AIM OF THE TASK - Write the entries out exactly. Any images they hold stay out of the copy.

(Stored items)
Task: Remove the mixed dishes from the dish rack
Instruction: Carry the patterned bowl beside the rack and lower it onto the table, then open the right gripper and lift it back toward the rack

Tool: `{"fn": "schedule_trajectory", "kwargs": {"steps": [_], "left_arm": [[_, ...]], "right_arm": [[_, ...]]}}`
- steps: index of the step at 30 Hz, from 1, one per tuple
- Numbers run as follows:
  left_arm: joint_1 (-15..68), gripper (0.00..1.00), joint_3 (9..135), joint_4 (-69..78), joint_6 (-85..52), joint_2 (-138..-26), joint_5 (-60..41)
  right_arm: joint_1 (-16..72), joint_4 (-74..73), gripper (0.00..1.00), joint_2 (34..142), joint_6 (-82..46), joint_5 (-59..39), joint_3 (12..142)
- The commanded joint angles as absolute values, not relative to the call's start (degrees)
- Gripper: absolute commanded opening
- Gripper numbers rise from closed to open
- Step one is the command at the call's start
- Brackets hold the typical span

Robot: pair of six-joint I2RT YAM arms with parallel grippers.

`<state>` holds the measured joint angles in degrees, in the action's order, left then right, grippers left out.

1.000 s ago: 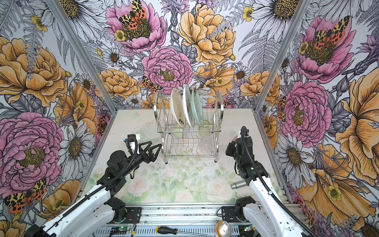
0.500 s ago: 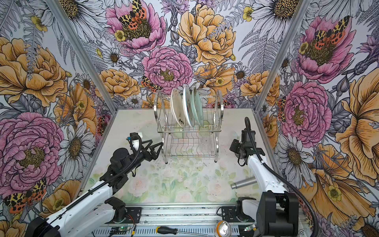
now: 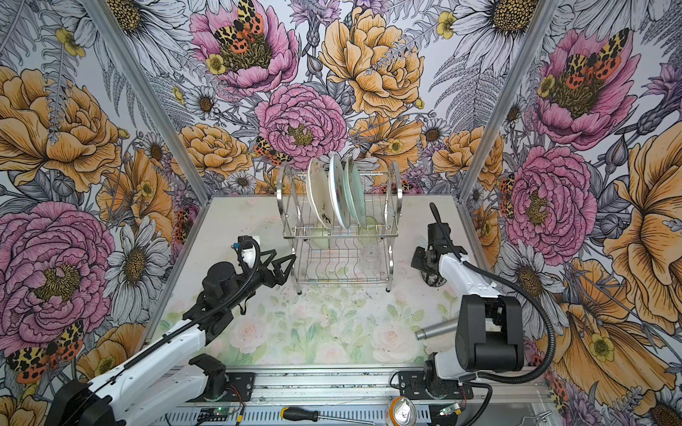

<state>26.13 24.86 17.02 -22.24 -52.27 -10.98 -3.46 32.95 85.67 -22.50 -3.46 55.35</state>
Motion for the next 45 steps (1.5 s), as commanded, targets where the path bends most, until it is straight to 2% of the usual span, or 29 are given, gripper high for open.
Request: {"fn": "schedule_trajectory", "kwargs": {"steps": [1, 6, 10, 21, 34, 45], "left_arm": [[26.43, 0.99, 26.42, 18.55, -20.66, -52.56, -11.89], [26.40, 0.99, 26.33, 18.41, -20.39, -52.04, -11.79], [26.48, 0.99, 26.10, 18.41, -20.24, -51.64, -11.39], [26.45, 0.99, 25.28, 17.84, -20.08, -49.54, -10.70], [26.45, 0.99, 24.88, 17.09, -19.95, -48.16, -10.20], [26.38, 0.99, 24.61, 16.60, -19.95, -47.07, -10.20]], "right_arm": [[-3.69, 34.92, 0.00, 87.11, -20.08, -1.67, 58.93], [-3.65, 36.47, 0.01, 88.72, -19.01, -0.77, 60.91], [-3.66, 36.43, 0.17, 89.68, -18.98, -2.02, 61.60], [-3.70, 36.21, 0.32, 90.43, -19.33, -5.15, 62.67], [-4.02, 36.04, 0.33, 88.11, -20.00, -9.69, 62.67], [-4.03, 32.89, 0.38, 76.06, -20.34, -12.39, 56.53]]}}
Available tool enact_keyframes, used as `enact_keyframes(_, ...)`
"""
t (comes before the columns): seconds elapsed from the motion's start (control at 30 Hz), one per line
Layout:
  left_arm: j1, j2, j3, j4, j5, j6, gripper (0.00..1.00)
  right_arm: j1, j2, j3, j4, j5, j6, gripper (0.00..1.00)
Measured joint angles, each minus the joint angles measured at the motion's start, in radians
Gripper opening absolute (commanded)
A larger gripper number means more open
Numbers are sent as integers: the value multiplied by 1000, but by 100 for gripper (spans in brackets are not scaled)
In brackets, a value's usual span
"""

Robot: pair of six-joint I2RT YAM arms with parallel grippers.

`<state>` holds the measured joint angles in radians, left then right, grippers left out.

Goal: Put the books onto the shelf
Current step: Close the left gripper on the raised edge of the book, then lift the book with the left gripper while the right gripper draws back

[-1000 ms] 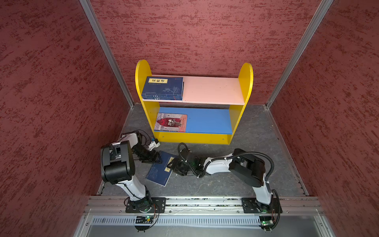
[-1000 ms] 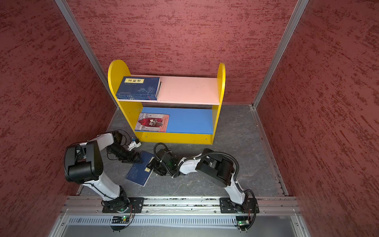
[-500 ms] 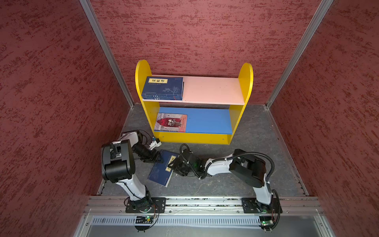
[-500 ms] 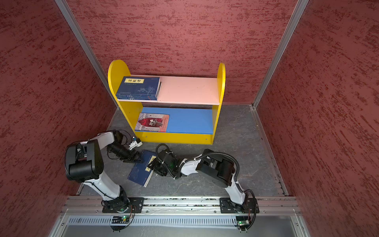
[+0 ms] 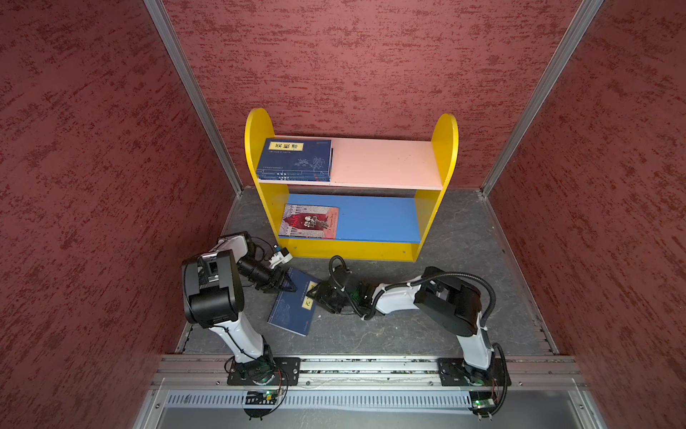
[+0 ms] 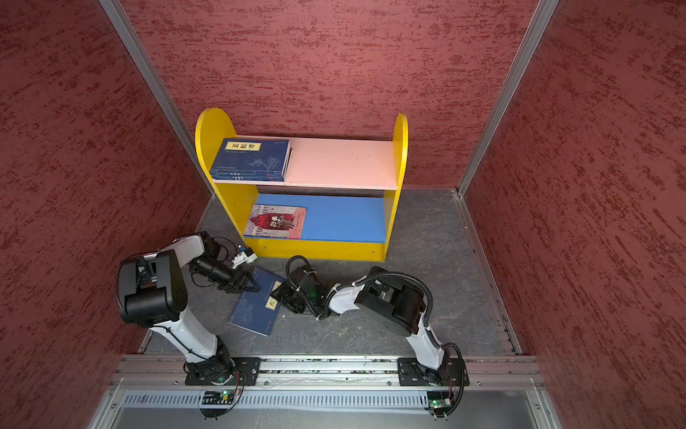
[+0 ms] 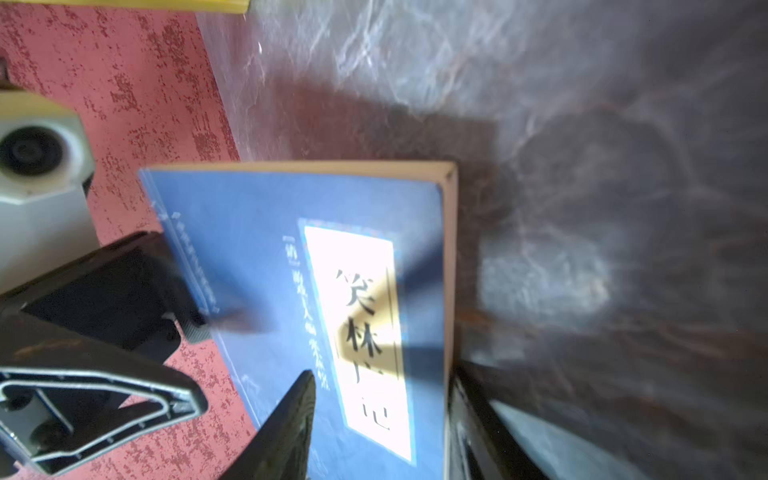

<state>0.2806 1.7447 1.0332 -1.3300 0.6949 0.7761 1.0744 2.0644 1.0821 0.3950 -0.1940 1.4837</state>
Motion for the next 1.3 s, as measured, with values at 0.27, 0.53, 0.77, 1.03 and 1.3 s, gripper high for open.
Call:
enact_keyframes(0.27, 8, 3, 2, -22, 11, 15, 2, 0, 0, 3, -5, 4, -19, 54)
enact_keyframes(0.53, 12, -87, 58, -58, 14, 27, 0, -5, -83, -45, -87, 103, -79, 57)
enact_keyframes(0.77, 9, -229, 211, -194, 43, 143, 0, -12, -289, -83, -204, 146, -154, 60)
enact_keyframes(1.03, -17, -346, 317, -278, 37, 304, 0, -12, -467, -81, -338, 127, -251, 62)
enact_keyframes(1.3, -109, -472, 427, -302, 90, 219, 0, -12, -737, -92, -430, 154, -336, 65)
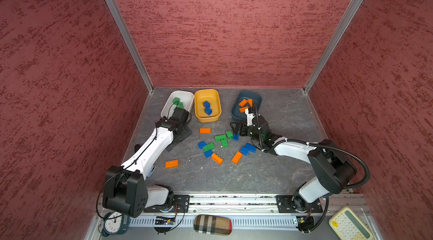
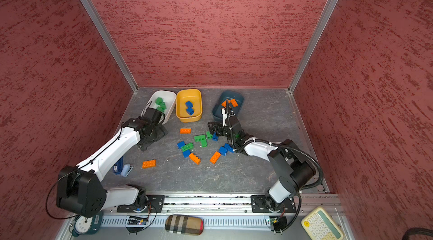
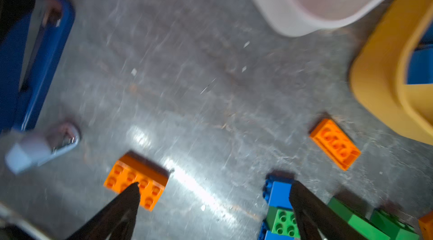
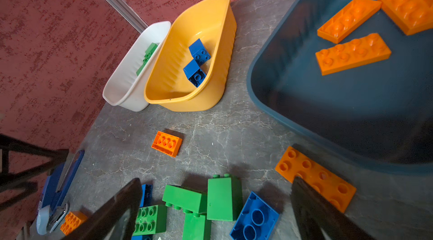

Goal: Sort the legos into containers by color
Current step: 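Move the left gripper to the orange brick nearest the robot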

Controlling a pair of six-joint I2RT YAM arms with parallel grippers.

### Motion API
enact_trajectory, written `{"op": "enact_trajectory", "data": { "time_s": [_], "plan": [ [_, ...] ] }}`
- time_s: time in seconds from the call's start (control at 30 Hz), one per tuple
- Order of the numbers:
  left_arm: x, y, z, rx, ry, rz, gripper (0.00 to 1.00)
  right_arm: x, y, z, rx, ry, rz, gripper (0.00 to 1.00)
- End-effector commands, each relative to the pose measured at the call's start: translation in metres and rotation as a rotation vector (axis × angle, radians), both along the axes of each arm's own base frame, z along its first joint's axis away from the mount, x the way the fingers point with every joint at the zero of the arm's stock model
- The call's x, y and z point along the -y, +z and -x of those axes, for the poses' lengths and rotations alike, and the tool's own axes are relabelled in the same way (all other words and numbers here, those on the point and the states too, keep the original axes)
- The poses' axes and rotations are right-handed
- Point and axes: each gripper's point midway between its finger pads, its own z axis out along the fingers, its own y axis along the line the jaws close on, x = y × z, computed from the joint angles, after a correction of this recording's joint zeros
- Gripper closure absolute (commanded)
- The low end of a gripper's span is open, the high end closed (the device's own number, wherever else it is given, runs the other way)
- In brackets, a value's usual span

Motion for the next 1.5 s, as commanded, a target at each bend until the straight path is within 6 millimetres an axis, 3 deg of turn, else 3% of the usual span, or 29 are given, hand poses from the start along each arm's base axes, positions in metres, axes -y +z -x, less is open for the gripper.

RESULT OF THE EXERCISE -
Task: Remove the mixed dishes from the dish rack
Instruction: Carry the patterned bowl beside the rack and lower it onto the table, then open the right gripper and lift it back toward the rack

Tool: `{"fn": "schedule_trajectory", "kwargs": {"steps": [_], "left_arm": [[_, ...]], "right_arm": [[_, ...]]}}`
- steps: index of the step at 30 Hz, from 1, one per tuple
- Numbers run as follows:
  left_arm: joint_1 (-15..68), gripper (0.00..1.00), joint_3 (9..135), joint_4 (-69..78), joint_6 (-85..52), joint_2 (-138..-26), joint_5 (-60..41)
  right_arm: joint_1 (-16..72), joint_4 (-74..73), gripper (0.00..1.00), joint_2 (34..142), joint_6 (-82..46), joint_5 (-59..39), joint_3 (12..142)
- The commanded joint angles as absolute values, not relative to the call's start (degrees)
- Gripper: absolute commanded opening
- Gripper numbers rise from closed to open
- Step one is the command at the call's start
- Brackets hold the typical span

Robot: pair of six-joint I2RT YAM arms with parallel grippers.

`<state>` holds the measured joint angles in degrees, in the action's order, left then right, grippers left out.

1.000 s ago: 
0.500 s ago: 
now: 

<state>26.13 24.86 17.02 -22.24 -52.27 -10.98 -3.46 32.95 85.67 -22.50 -3.46 55.35</state>
Motion for the next 45 steps (1.5 s), as commanded, targets where the path bends most, until it is straight to 2% of the usual span, or 29 are given, gripper high for open.
Request: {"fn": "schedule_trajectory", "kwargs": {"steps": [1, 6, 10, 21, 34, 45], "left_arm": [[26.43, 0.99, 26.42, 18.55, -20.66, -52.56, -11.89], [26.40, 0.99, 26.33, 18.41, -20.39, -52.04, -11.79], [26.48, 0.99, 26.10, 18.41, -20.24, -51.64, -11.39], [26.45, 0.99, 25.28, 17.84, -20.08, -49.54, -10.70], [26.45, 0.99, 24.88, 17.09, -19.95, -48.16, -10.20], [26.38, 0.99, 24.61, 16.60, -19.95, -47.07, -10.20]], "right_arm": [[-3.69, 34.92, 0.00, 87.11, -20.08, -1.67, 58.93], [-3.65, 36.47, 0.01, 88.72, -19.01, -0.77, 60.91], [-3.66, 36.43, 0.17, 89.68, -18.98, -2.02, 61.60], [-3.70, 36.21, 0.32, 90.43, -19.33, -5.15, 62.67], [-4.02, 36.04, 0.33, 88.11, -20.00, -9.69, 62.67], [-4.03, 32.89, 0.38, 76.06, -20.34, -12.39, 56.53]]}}
Available tool enact_keyframes, used as `enact_keyframes(_, ...)`
"""
t (comes before the columns): seconds elapsed from the motion's start (control at 30 Hz), one per line
Layout:
  left_arm: j1, j2, j3, j4, j5, j6, gripper (0.00..1.00)
  right_arm: j1, j2, j3, j4, j5, j6, gripper (0.00..1.00)
Measured joint angles, each minus the joint angles measured at the motion's start, in radians
Gripper opening absolute (commanded)
A larger gripper number means more open
Numbers are sent as integers: the value multiplied by 1000, but by 100 for gripper (spans in brackets are not scaled)
In brackets, a value's usual span
"""

Robot: pair of six-joint I2RT YAM arms with parallel grippers.

`<state>` holds the measured joint angles in radians, left then right, grippers left out.

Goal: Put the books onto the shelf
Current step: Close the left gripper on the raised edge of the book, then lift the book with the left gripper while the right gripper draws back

[-1000 ms] 
[-1000 ms] 
[-500 ms] 
[-500 ms] 
[+0 ms] 
[+0 ms] 
[+0 ms] 

<state>0.2806 1.7447 1.0332 -1.3300 0.6949 0.7761 1.0744 2.0644 1.0821 0.3950 -0.1940 1.4837</state>
Motion for the next 1.3 s, as measured, with values at 0.27, 0.53, 0.77, 1.03 and 1.3 s, gripper high for open.
Call:
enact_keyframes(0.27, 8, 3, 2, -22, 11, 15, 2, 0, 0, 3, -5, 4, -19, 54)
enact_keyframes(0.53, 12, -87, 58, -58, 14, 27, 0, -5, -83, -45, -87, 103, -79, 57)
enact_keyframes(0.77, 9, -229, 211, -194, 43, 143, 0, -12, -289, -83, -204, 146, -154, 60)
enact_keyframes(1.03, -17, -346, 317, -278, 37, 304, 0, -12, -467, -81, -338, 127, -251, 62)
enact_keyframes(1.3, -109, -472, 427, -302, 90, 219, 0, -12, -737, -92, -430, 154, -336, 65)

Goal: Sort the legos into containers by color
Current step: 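Move the left gripper to the orange brick nearest the robot
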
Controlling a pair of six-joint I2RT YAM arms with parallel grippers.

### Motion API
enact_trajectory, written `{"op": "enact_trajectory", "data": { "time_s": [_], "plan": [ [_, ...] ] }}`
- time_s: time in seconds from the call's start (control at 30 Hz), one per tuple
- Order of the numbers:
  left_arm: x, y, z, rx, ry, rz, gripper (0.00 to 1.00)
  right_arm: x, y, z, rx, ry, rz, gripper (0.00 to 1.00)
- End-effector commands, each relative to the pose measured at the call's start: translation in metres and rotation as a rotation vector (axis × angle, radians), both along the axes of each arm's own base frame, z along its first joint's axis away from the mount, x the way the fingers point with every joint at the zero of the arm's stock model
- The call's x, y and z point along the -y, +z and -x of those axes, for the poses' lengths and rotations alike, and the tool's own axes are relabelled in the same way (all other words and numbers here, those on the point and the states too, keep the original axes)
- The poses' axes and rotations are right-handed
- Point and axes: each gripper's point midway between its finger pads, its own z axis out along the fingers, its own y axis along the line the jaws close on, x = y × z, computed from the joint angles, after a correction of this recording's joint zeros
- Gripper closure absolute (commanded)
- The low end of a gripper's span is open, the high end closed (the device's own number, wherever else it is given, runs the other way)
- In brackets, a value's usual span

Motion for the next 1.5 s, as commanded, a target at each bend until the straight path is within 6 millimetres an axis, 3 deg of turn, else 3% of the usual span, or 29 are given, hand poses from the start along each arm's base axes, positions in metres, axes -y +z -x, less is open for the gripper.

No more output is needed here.